Problem: From the data below, return all lines holding the string "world".

Recorded information:
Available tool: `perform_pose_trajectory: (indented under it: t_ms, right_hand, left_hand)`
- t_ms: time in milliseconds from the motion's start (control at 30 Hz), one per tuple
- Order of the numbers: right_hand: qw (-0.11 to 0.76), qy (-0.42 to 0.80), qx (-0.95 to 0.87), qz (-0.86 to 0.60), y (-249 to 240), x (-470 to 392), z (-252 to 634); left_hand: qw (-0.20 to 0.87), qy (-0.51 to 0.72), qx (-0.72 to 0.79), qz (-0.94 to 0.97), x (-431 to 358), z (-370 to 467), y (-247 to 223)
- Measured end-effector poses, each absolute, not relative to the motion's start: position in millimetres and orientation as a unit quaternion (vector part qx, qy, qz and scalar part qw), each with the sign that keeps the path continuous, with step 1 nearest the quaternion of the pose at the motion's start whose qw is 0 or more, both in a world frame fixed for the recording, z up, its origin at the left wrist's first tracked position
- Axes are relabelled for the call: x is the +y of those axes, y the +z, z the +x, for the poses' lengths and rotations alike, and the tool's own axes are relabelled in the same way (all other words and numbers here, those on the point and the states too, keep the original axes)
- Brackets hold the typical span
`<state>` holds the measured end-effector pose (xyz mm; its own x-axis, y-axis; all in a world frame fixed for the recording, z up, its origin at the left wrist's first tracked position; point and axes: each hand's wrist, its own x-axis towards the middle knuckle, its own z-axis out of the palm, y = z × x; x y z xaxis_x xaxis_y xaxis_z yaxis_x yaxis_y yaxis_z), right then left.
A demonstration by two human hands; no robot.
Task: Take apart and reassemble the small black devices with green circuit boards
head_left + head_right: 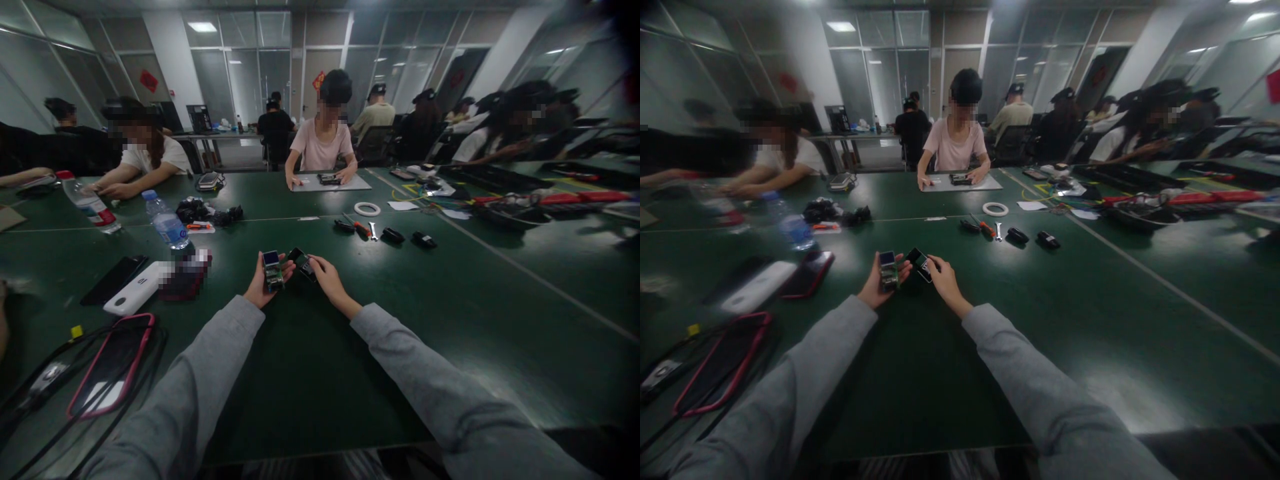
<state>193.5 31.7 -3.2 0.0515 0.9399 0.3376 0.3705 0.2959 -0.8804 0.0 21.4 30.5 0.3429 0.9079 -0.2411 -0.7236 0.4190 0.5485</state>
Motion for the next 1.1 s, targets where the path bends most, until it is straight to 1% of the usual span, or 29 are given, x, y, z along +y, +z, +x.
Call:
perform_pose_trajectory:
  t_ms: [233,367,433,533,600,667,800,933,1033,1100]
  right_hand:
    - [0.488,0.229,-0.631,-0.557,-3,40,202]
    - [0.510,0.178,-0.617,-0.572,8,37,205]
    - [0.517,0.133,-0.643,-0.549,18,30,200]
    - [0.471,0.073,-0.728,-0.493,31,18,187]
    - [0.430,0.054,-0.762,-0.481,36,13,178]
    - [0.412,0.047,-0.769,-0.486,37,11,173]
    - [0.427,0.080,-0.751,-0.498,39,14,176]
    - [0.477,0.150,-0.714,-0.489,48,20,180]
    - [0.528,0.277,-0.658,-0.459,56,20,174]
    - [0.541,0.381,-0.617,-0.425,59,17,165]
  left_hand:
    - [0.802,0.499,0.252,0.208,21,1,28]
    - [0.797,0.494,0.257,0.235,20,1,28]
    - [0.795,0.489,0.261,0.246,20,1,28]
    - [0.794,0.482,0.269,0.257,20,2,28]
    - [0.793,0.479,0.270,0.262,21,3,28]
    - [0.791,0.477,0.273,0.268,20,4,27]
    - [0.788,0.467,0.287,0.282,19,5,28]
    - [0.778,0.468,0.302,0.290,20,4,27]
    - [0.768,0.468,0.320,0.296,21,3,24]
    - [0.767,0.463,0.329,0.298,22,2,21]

Output for this task:
- Measured end-effector poses, each absolute, not relative to the motion's start: position in millimetres and orientation as a unit quaternion (vector part qx, qy, qz and scalar part qw), each with the sign that keeps the path continuous, with step 1 nearest the quaternion of the pose at the motion's start whose qw is 0 or more, both in a world frame fixed for the recording, z up, its origin at the left wrist's first tracked position
`<state>` holds the measured end-effector pose (xyz mm; its own x-axis, y-axis; all in a world frame fixed for the recording, z up, its origin at the left wrist's first tracked position; point and axes: each hand's wrist, its own x-axis towards the middle knuckle, its own z-axis out of the palm, y = z × x; x y z xaxis_x xaxis_y xaxis_z yaxis_x yaxis_y yaxis_z), right then left.

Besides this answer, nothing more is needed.